Monday, October 4, 2010

Study: Agriculture is a $3.5B business

In spite of being the fourth most densely populated state in the country, Connecticut's agriculture industry is still going strong.

According to a UConn study, Economic Impacts of Connecticut's Agricultural Industry, agriculture is a $3.5 billion industry in Connecticut, contributing to the state's $212 billion gross domestic product in 2007. It also provides over 20,000 jobs and takes up 13 percent of the land in the state. Two-thirds of the jobs generated are from farming. The study was led by Rigoberto A. Lopez, professor and department head of Agricultural and Resource Economics.

The study used direct sales numbers for the agricultural industry in 2007, the most complete set of information available. It defined agriculture as crops and livestock production, forest production, and the processing of the state's agricultural production. Landscaping, veterinary services, and food processing involving products from outside the state were not included.

Professors and research assistants at the Department of Agricultural and Resource Economics at UConn authored the report with help form the Connecticut Center for Economic Analysis. The study was coauthored by a graduate student, Chen Zhu.

"Students play a critical role in research at our department and college," Lopez said. "Our graduate students are integrally engaged in research projects, particularly funded ones."
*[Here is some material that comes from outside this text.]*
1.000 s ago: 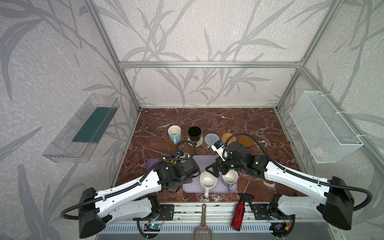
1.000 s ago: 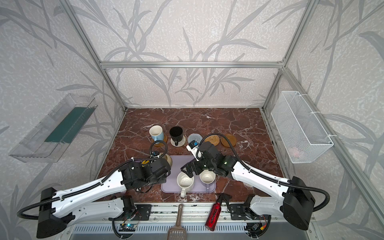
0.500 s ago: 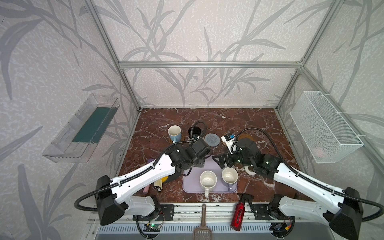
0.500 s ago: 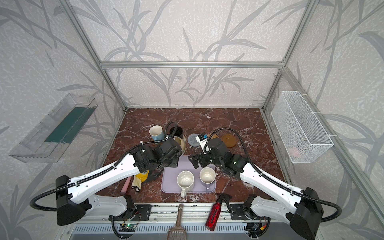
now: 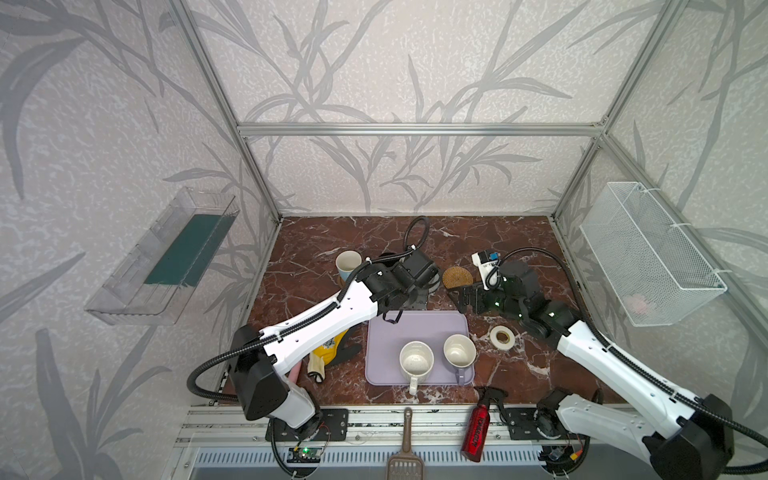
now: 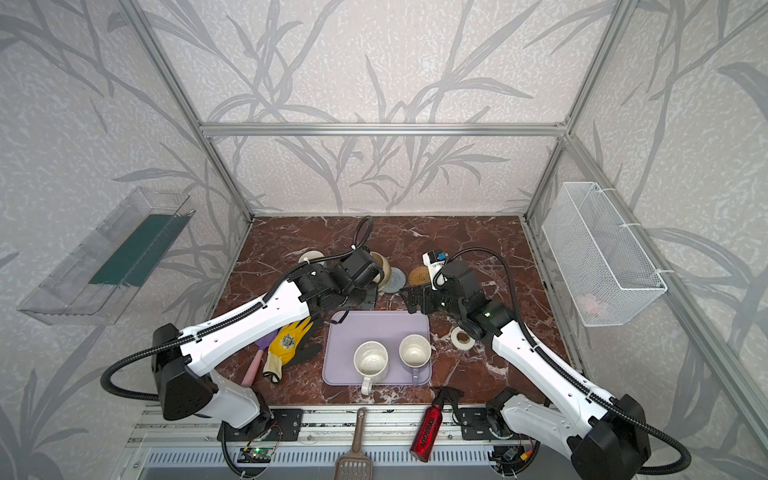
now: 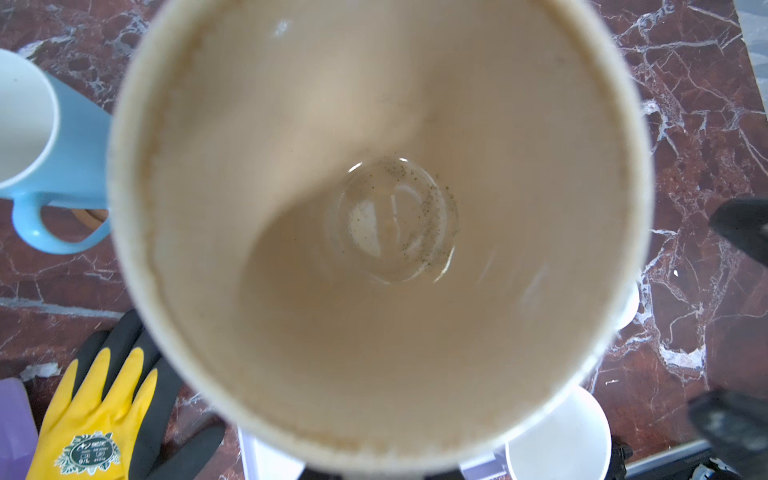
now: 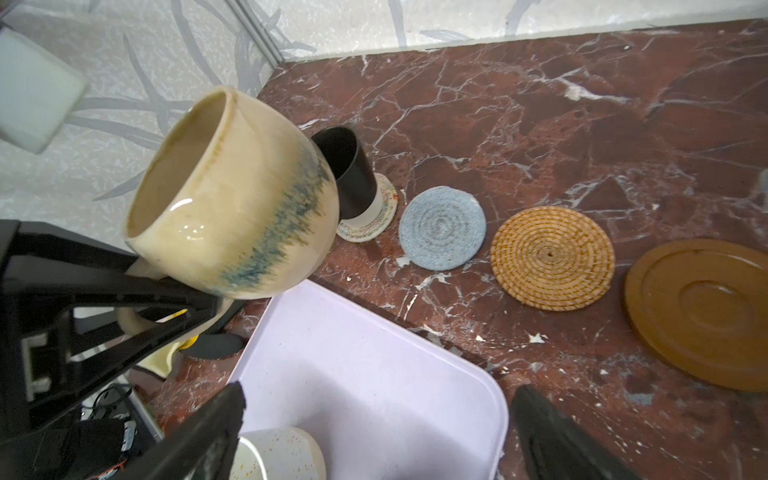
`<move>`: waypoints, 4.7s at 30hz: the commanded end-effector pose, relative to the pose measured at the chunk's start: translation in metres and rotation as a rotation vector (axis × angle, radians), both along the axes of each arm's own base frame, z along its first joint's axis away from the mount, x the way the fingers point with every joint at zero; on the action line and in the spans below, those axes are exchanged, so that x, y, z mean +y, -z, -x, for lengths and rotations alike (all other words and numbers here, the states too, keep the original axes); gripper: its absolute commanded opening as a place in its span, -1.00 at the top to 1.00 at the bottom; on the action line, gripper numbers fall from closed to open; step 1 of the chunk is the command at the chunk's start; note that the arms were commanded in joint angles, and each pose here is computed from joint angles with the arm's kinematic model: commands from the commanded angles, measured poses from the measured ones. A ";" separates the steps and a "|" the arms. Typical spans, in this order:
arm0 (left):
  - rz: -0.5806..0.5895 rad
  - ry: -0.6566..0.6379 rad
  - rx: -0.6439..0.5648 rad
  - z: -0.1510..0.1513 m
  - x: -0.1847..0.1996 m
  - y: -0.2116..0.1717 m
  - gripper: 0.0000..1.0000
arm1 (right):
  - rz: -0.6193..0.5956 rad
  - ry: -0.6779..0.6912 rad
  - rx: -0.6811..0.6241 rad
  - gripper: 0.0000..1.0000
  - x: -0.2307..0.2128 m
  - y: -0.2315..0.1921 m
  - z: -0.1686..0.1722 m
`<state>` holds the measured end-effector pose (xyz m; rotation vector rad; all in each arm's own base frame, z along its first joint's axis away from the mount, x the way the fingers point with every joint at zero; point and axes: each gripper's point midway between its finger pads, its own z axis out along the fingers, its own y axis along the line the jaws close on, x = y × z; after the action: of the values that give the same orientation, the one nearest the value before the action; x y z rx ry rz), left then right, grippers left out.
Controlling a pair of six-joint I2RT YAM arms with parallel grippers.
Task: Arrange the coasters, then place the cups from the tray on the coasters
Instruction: 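Carry the beige mug over the light blue woven coaster and lower it, then set the beige mug on the light blue coaster and open the left gripper, then raise the left gripper off the beige mug while the right gripper moves over the tray, then lower the right gripper onto the handle of the white speckled mug on the tray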
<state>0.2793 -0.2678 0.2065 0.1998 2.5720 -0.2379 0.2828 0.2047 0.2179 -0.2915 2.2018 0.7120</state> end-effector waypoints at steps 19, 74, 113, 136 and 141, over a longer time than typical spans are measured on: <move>-0.030 -0.050 -0.027 -0.090 -0.047 0.029 1.00 | -0.020 0.042 0.031 -0.98 -0.025 0.007 -0.013; -0.164 -0.172 0.102 -0.108 -0.045 0.142 1.00 | -0.008 0.036 0.075 -0.98 -0.030 0.033 -0.013; 0.204 -0.120 -0.033 -0.078 -0.048 0.027 -0.67 | -0.044 -0.074 0.159 -0.99 -0.016 0.028 0.034; 0.294 -0.028 -0.093 0.025 0.066 -0.036 -0.91 | 0.303 -0.305 0.041 -0.94 0.083 0.031 0.138; 0.329 -0.019 -0.010 0.050 0.073 -0.021 -0.90 | 0.337 -0.335 0.064 -0.90 0.103 0.060 0.168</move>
<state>0.2478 -0.2001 0.2517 0.0398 2.3743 -0.6418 0.1202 0.3022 0.1706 -0.8892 2.3471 0.5565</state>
According to Lopez, without students, especially graduate students, it would be harder to conduct extramurally funded research programs. Also, with more research, doctoral programs are ranked higher. Several doctoral programs at UConn are in the top 25 percent in the nation.

According to Gregory Weidemann, dean of the College of Agriculture and Natural Resources, UConn is the only college in Connecticut that conducts serious agricultural research. The only other group in the state that conducts agricultural research is the Connecticut Agricultural Experiment Station, which is a separate state agency.

Research at UConn can play an important role in shaping policy in Connecticut. A 2008 University study on the dairy industry in Connecticut, which valued the industry at $1 billion, resulted in legislation in Connecticut to support dairy farms.

One of the important impacts of the Economic Impacts of Connecticut's Agricultural Industry study is that it will raise awareness for the importance of agriculture in the state, thus shaping future state government policy, such as tax breaks or subsidies, toward the agricultural industry.

UConn, which was founded as an agricultural school, devotes 14 percent of its research budget to agricultural research. Much of the research at UConn is focused on high value added agriculture, nurseries, biotechnology, food distribution and manufacturing instead of field crops such as in universities in the Midwest.

Much of the agricultural research in the U.S. is conducted by the public universities so UConn is also part of a bigger picture of agricultural research by universities in the country.

"At some point UConn has either directly conducted research for nearly every entity engaged in agriculture or related enterprises or our research has benefited them in some way," Weidemann said.

So how do you benefit from agricultural research done by students and professors at UConn? Dean Weidemann has an answer: "Every student benefits from our research every time they eat!"